It tastes like hypocracy, doesn't it. Now choosing a side here is a no-win game, so I'm not going to. But make sure you clearly understand that your 'free speech' means unlimited access to 'snuff films', 'rape films' and 'child abuse films' on the internet, just as much as it means unlimited access to 'some dude over in Iraq posting about how bad things are'.

Is it worth it?

Re:I hate to do it but... (1, Insightful)

Anonymous Coward | more than 10 years ago | (#9349942)

Of course it's worth it. Freedom is worth more than the "harm" done by any of the kind of pictures you mentioned.

If ever there was a time ... (0)

Anonymous Coward | more than 10 years ago | (#9349816)

for some pr0n sites to remove the 16,000 flashing banners saying "BARELY LEGAL!!" it would be now.

The slipery slope? (0, Troll)

DWXXV (784152) | more than 10 years ago | (#9349819)

I am fine with bocking child porn but what next? Will the block anti gov speach?

They block web sites but... (3, Informative)

seanvaandering (604658) | more than 10 years ago | (#9349827) about newsgroups? IRC? FTP? There are alot more distrbution methods available to those who traffic in this type of material, and believe me, the ones you should be worried about are not the ones who are "surfing the web" to get it either. -S-

Re:They block web sites but... (1)

rtt (770388) | more than 10 years ago | (#9349896)

I completely agree - and this censorship will only push more of this material onto those more difficult to track distribution methods (such as IRC, newsgroups, etc etc).

Go BT. (5, Insightful)

topynate (694371) | more than 10 years ago | (#9349835)

If they can do that without any slowdown, good on them. However, presumably they aren't saying what they're blocking, exactly. There's a problem with this, because if customers don't know they can't assure themselves that their internet usage isn't being unreasonably censored. But if you publish a list of illegal websites, that increases the ease with which anyone can find them (and alerts the owners of these websites that they are being monitored). So, while I can't deny that I'm glad these sites are being blocked, I don't think they should be - it's unworkable from a more general freedom of expression perspective.

The alterative is trusting a government body that you have real freedom of information rights. Say no more.

WTF? (5, Insightful)

Ratso Baggins (516757) | more than 10 years ago | (#9349836)

Where on earth is child porn legal, such that these sites can't be prosecuted to the fullest extent of the law?

So I'm more that a little concerned the "solution" is to ban urls... wtf?

Re:WTF? (0)

Anonymous Coward | more than 10 years ago | (#9349906)

I suppose somewhere in eastern Asia and I don't think it would be China.

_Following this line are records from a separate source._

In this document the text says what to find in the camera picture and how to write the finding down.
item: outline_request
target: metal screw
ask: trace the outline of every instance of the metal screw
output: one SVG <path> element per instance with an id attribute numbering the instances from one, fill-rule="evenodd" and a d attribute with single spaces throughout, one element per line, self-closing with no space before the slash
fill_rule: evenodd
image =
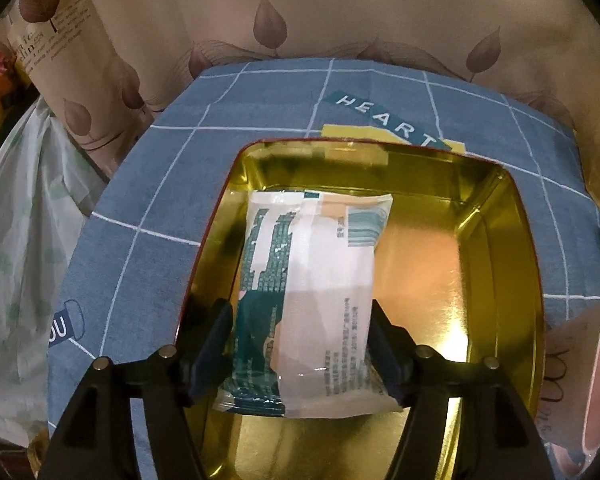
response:
<path id="1" fill-rule="evenodd" d="M 435 354 L 433 348 L 431 348 L 430 346 L 427 345 L 418 345 L 416 346 L 416 355 L 418 357 L 421 357 L 422 359 L 429 359 L 430 357 L 433 357 L 433 355 Z"/>
<path id="2" fill-rule="evenodd" d="M 177 352 L 178 351 L 176 350 L 176 347 L 174 345 L 165 345 L 160 347 L 160 349 L 158 350 L 158 355 L 160 357 L 168 359 L 169 357 L 173 357 L 174 355 L 176 355 Z"/>
<path id="3" fill-rule="evenodd" d="M 93 366 L 95 370 L 104 370 L 107 366 L 109 366 L 109 358 L 98 357 L 91 366 Z"/>
<path id="4" fill-rule="evenodd" d="M 500 362 L 495 357 L 485 357 L 482 362 L 489 370 L 497 370 L 500 367 Z"/>

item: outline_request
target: rectangular tin tray
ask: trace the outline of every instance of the rectangular tin tray
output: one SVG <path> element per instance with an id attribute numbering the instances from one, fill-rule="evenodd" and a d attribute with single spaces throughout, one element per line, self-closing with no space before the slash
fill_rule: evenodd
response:
<path id="1" fill-rule="evenodd" d="M 231 298 L 251 190 L 391 193 L 376 249 L 374 297 L 392 323 L 445 358 L 496 356 L 531 413 L 542 379 L 542 294 L 526 215 L 502 167 L 451 152 L 346 140 L 261 141 L 236 158 L 192 272 L 188 315 Z M 382 479 L 408 410 L 347 419 L 187 413 L 213 478 Z M 460 424 L 451 399 L 437 477 L 450 478 Z"/>

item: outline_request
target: yellow label
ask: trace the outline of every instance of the yellow label
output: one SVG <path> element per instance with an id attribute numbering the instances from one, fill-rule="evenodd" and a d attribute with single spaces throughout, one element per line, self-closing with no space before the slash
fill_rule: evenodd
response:
<path id="1" fill-rule="evenodd" d="M 340 139 L 371 139 L 380 142 L 396 142 L 406 144 L 407 142 L 392 134 L 388 130 L 376 128 L 375 126 L 344 126 L 342 124 L 325 124 L 320 133 L 321 137 L 336 137 Z M 443 142 L 451 148 L 452 152 L 465 153 L 464 142 L 444 139 Z"/>

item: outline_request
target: blue cloth
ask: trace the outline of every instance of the blue cloth
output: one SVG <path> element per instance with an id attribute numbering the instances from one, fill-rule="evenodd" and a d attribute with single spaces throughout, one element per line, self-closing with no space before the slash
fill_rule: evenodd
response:
<path id="1" fill-rule="evenodd" d="M 199 242 L 243 146 L 316 137 L 325 123 L 378 125 L 368 113 L 324 100 L 337 91 L 379 105 L 414 131 L 464 142 L 467 152 L 512 173 L 534 236 L 549 325 L 600 298 L 600 210 L 566 127 L 497 92 L 371 61 L 218 66 L 141 137 L 82 231 L 56 310 L 75 301 L 85 330 L 80 342 L 48 351 L 51 424 L 95 356 L 133 361 L 173 341 Z M 133 414 L 142 474 L 153 479 L 141 403 Z"/>

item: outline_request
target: white plastic bag
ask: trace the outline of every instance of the white plastic bag
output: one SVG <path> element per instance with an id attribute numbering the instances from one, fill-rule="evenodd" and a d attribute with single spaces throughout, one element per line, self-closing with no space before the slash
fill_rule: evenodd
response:
<path id="1" fill-rule="evenodd" d="M 216 408 L 293 418 L 399 410 L 366 355 L 391 195 L 253 192 L 234 372 Z"/>
<path id="2" fill-rule="evenodd" d="M 0 438 L 46 428 L 55 296 L 105 183 L 42 98 L 0 147 Z"/>

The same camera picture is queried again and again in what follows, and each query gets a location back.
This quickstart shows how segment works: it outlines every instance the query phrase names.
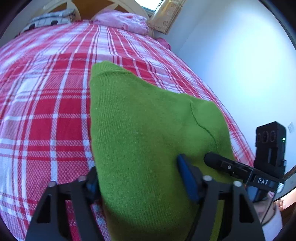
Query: ribbed fabric
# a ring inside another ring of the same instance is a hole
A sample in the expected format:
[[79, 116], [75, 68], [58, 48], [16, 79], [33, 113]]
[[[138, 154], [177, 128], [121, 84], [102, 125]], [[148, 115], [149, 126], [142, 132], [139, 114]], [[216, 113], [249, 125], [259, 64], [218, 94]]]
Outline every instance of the ribbed fabric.
[[204, 175], [232, 182], [203, 161], [211, 151], [233, 159], [221, 112], [212, 102], [160, 89], [110, 62], [93, 66], [90, 90], [92, 151], [112, 240], [184, 241], [197, 205], [187, 197], [176, 158], [185, 153]]

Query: bed sheet
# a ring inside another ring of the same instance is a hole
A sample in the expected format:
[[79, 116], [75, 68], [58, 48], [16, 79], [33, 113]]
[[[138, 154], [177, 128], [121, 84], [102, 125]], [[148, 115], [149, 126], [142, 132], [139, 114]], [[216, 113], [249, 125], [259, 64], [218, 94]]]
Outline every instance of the bed sheet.
[[[0, 216], [18, 240], [48, 182], [85, 175], [94, 166], [89, 78], [108, 60], [160, 88], [213, 101], [227, 122], [235, 158], [254, 155], [226, 108], [175, 54], [150, 37], [90, 21], [34, 29], [0, 49]], [[67, 203], [73, 240], [79, 240]], [[93, 205], [106, 240], [100, 204]]]

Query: curtain
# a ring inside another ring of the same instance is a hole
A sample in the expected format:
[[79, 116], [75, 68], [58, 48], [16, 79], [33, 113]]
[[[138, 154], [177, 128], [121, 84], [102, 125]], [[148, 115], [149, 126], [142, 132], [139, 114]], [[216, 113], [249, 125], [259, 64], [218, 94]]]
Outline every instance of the curtain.
[[163, 0], [147, 24], [163, 34], [168, 34], [186, 0]]

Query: white wall
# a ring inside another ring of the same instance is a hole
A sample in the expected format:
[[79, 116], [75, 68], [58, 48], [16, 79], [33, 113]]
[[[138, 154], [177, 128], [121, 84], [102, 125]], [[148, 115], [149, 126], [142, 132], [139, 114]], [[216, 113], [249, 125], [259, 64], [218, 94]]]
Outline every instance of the white wall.
[[193, 31], [199, 19], [209, 8], [213, 0], [187, 0], [173, 23], [169, 33], [164, 35], [154, 31], [155, 38], [161, 37], [168, 41], [172, 51], [177, 53]]
[[[214, 91], [255, 152], [257, 126], [296, 124], [296, 50], [258, 0], [214, 0], [177, 54]], [[296, 165], [287, 129], [286, 171]]]

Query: screw
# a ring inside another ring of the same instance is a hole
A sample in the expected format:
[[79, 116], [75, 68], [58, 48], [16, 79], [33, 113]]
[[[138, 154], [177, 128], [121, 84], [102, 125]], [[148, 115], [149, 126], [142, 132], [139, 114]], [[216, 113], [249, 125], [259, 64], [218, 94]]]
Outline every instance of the screw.
[[57, 184], [57, 183], [56, 183], [55, 181], [51, 181], [51, 182], [49, 182], [49, 183], [47, 184], [47, 186], [48, 186], [49, 188], [52, 188], [52, 187], [54, 187], [56, 184]]
[[205, 175], [205, 176], [202, 177], [202, 179], [209, 182], [209, 181], [212, 180], [212, 177], [209, 176], [209, 175]]
[[86, 180], [86, 176], [80, 176], [80, 177], [78, 177], [77, 180], [78, 180], [79, 182], [83, 182], [83, 181]]
[[234, 181], [233, 185], [235, 185], [236, 187], [241, 187], [242, 183], [240, 181]]

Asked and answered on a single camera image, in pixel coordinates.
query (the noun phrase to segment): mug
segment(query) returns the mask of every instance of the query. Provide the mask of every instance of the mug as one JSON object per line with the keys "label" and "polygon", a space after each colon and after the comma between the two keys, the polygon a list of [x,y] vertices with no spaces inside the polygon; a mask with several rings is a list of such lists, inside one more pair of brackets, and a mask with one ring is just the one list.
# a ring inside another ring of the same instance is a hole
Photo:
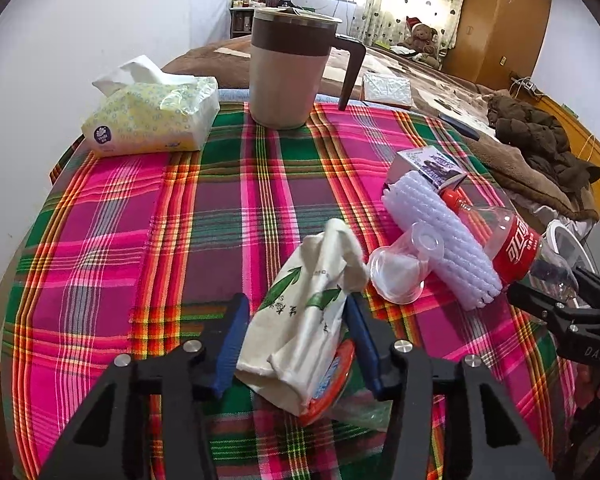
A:
{"label": "mug", "polygon": [[288,7],[256,9],[251,31],[250,113],[275,130],[309,118],[331,47],[349,51],[338,109],[347,107],[366,47],[336,34],[342,20]]}

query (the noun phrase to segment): plaid tablecloth
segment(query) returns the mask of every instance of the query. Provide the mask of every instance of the plaid tablecloth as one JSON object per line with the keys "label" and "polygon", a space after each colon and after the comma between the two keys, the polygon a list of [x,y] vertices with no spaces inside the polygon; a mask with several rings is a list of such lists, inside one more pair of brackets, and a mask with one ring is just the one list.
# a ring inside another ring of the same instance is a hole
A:
{"label": "plaid tablecloth", "polygon": [[[16,474],[35,478],[62,428],[120,352],[161,355],[204,330],[207,301],[243,291],[254,311],[302,238],[342,218],[365,255],[399,229],[381,204],[397,150],[433,144],[470,174],[474,204],[509,202],[461,137],[439,120],[315,105],[306,126],[276,132],[223,104],[202,152],[97,160],[81,145],[61,172],[23,254],[5,323],[4,408]],[[565,445],[573,371],[546,330],[499,298],[464,313],[431,274],[413,304],[375,315],[430,355],[480,354],[548,460]],[[159,405],[152,430],[159,434]],[[384,433],[295,417],[234,385],[205,406],[222,478],[369,478]],[[433,411],[429,479],[442,472],[444,402]],[[162,447],[152,447],[156,478]]]}

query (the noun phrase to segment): cardboard box
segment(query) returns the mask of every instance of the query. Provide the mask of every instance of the cardboard box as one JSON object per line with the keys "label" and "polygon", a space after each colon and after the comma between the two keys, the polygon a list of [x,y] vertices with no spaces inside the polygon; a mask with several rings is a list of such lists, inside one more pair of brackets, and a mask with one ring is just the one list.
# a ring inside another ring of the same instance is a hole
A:
{"label": "cardboard box", "polygon": [[435,146],[424,146],[396,153],[386,181],[388,184],[394,184],[405,173],[413,170],[419,171],[437,192],[447,187],[455,189],[466,177],[466,171]]}
{"label": "cardboard box", "polygon": [[366,72],[362,76],[360,100],[410,110],[411,81],[405,77]]}

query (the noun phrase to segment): teddy bear
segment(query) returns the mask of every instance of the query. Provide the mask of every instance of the teddy bear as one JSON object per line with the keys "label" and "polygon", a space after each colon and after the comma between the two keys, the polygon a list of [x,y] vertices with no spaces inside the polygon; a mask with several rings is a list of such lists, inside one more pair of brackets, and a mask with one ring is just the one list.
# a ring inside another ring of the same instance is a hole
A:
{"label": "teddy bear", "polygon": [[437,30],[425,25],[418,18],[407,18],[407,24],[411,29],[411,35],[398,45],[438,57],[438,49],[434,42],[434,38],[438,35]]}

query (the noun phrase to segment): red bottle label
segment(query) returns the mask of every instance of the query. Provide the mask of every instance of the red bottle label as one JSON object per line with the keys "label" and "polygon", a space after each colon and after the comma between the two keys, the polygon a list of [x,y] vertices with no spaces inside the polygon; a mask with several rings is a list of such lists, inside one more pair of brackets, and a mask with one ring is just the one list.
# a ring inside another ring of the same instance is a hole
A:
{"label": "red bottle label", "polygon": [[493,268],[503,285],[524,278],[536,258],[539,243],[538,233],[518,215],[513,215],[507,239],[493,259]]}

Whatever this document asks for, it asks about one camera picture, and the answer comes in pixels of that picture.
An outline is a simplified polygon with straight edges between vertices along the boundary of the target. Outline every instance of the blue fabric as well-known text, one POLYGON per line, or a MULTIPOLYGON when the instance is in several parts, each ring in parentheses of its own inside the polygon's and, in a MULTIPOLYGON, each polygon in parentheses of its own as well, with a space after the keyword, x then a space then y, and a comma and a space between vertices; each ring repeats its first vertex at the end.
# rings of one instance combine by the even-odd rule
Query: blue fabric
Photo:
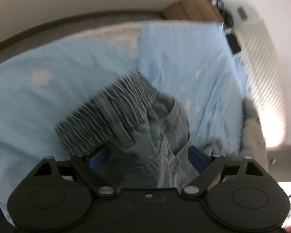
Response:
POLYGON ((242 94, 235 61, 217 24, 148 24, 140 55, 91 38, 69 37, 0 65, 0 205, 45 156, 67 160, 54 127, 89 97, 135 68, 186 108, 193 144, 223 141, 237 154, 242 94))
POLYGON ((95 172, 98 172, 108 161, 110 157, 110 151, 107 147, 102 148, 89 162, 89 167, 95 172))
POLYGON ((241 146, 245 76, 236 69, 221 25, 148 24, 140 33, 138 69, 185 107, 193 145, 222 140, 222 155, 241 146))
POLYGON ((207 158, 200 154, 193 146, 189 148, 188 158, 191 165, 198 171, 202 173, 209 166, 207 158))
POLYGON ((68 160, 54 127, 92 95, 136 68, 126 50, 70 37, 0 64, 0 206, 47 155, 68 160))
POLYGON ((249 88, 247 86, 247 75, 244 70, 243 64, 237 56, 234 56, 234 60, 235 60, 235 70, 233 70, 233 72, 236 81, 238 82, 238 87, 241 90, 241 94, 244 98, 251 98, 249 88))

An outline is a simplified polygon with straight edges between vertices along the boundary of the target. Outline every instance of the wrinkled fabric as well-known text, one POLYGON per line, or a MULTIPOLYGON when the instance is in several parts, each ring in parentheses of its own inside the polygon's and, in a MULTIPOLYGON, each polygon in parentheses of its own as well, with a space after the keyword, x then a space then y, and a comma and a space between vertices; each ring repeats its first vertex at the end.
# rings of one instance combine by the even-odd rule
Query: wrinkled fabric
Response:
POLYGON ((247 98, 243 101, 243 108, 245 122, 242 130, 242 149, 237 158, 250 156, 268 171, 266 144, 257 111, 253 102, 247 98))
POLYGON ((138 69, 185 108, 192 144, 221 139, 223 156, 241 148, 245 76, 217 23, 151 23, 140 31, 138 69))
POLYGON ((181 189, 198 175, 188 161, 184 109, 138 71, 99 92, 55 130, 70 156, 105 144, 109 158, 95 170, 114 187, 181 189))

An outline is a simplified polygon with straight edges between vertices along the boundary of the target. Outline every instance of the gray pants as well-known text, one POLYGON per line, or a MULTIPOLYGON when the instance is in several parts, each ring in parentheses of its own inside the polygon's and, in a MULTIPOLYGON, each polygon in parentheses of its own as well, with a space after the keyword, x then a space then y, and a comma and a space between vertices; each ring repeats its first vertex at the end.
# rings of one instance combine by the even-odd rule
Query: gray pants
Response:
POLYGON ((138 71, 95 95, 56 132, 69 155, 87 155, 105 144, 110 156, 98 174, 112 186, 181 189, 198 175, 188 161, 184 109, 138 71))

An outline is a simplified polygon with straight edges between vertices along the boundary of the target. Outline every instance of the beige fabric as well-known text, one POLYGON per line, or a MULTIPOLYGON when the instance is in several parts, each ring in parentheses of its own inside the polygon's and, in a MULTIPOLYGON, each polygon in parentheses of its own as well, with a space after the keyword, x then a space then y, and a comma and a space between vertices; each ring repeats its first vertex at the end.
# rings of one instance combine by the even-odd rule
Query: beige fabric
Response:
POLYGON ((255 118, 248 118, 244 122, 242 137, 241 158, 250 156, 254 158, 264 169, 268 170, 266 159, 266 147, 260 123, 255 118))

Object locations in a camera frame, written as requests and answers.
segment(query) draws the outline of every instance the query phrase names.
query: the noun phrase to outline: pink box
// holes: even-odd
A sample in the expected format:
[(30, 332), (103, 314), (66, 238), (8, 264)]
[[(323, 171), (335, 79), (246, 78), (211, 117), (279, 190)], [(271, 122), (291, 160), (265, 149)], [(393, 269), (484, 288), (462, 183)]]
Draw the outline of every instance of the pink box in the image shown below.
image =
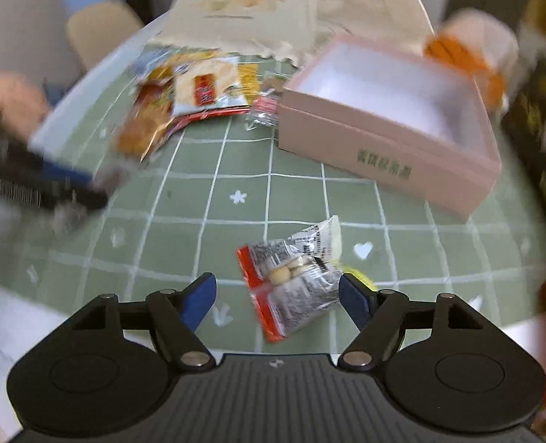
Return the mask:
[(281, 149), (469, 216), (501, 171), (465, 75), (357, 37), (335, 39), (286, 86)]

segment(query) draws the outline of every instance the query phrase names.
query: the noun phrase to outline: table
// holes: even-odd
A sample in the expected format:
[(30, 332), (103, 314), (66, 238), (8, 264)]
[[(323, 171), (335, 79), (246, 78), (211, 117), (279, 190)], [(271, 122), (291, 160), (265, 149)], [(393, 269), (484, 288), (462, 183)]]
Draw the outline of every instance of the table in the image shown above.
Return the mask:
[[(288, 63), (242, 60), (259, 63), (261, 75), (293, 72)], [(54, 140), (56, 154), (92, 172), (110, 164), (116, 158), (108, 152), (110, 132), (131, 107), (133, 89), (126, 71), (95, 89), (65, 143)], [(218, 299), (197, 334), (209, 348), (339, 353), (357, 333), (342, 308), (282, 343), (264, 341), (235, 258), (246, 243), (288, 236), (337, 214), (343, 263), (378, 287), (420, 300), (455, 292), (495, 324), (511, 325), (538, 311), (546, 223), (518, 162), (498, 138), (502, 175), (464, 222), (389, 187), (281, 151), (275, 133), (246, 131), (242, 117), (195, 123), (78, 233), (50, 239), (38, 219), (24, 223), (12, 248), (0, 251), (0, 283), (68, 315), (99, 293), (144, 299), (157, 289), (182, 289), (208, 271), (218, 279)], [(405, 344), (427, 335), (410, 333)]]

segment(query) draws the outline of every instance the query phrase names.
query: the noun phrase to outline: heart pattern
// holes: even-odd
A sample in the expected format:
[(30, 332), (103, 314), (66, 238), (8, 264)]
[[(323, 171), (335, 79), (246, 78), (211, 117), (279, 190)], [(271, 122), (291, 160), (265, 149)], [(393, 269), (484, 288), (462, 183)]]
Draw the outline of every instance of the heart pattern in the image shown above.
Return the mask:
[(371, 241), (367, 241), (365, 243), (357, 243), (357, 245), (353, 247), (353, 252), (360, 260), (367, 260), (367, 257), (372, 252), (372, 249), (373, 244)]

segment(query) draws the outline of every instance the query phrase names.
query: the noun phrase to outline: plastic wrapper
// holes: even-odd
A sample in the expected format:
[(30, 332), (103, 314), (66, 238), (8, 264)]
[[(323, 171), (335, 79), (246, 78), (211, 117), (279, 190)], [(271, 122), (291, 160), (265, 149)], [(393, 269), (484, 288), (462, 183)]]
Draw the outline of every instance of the plastic wrapper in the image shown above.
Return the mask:
[(138, 97), (115, 136), (115, 151), (141, 162), (194, 121), (246, 113), (245, 93), (254, 94), (258, 84), (256, 65), (222, 55), (168, 49), (140, 55), (131, 66)]
[(215, 113), (220, 109), (248, 111), (238, 70), (239, 57), (210, 58), (178, 68), (173, 116)]
[(141, 85), (134, 106), (116, 135), (115, 150), (140, 161), (156, 151), (172, 121), (172, 108), (173, 79)]
[(289, 238), (237, 251), (268, 341), (284, 339), (339, 303), (341, 253), (337, 216)]
[(279, 102), (287, 77), (278, 73), (266, 73), (258, 96), (252, 102), (246, 115), (246, 129), (259, 125), (277, 126), (279, 124)]

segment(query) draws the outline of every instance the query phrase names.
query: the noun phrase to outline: chair
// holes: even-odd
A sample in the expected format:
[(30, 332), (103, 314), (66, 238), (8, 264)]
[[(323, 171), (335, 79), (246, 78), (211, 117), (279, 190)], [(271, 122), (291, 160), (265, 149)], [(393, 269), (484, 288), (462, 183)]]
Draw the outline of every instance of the chair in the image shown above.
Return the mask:
[(144, 24), (129, 6), (108, 0), (73, 14), (66, 24), (66, 36), (89, 71), (142, 28)]

IIRC in Japan I think you can draw children involved in sexual acts, but I could be wrong.

Not the first attempt (5, Informative)

tmk (712144) | more than 10 years ago | (#9349840)

The decision by Britain's largest high-speed internet provider will lead to the first mass censorship of the web attempted in a Western democracy.

No, it is not the first case. Remember blocking child porn in pennsylvaia? Have a look here [] .

In North Rhine-Westfalia all providers have to block access to two Nazi websites: look here [] .

Re:Not the first attempt (1)

spacefight (577141) | more than 10 years ago | (#9349893)

Not to forget Switzerland where ISPs have to block access to some nazi sites as well. Some provider even restricted access to for no obvious reason.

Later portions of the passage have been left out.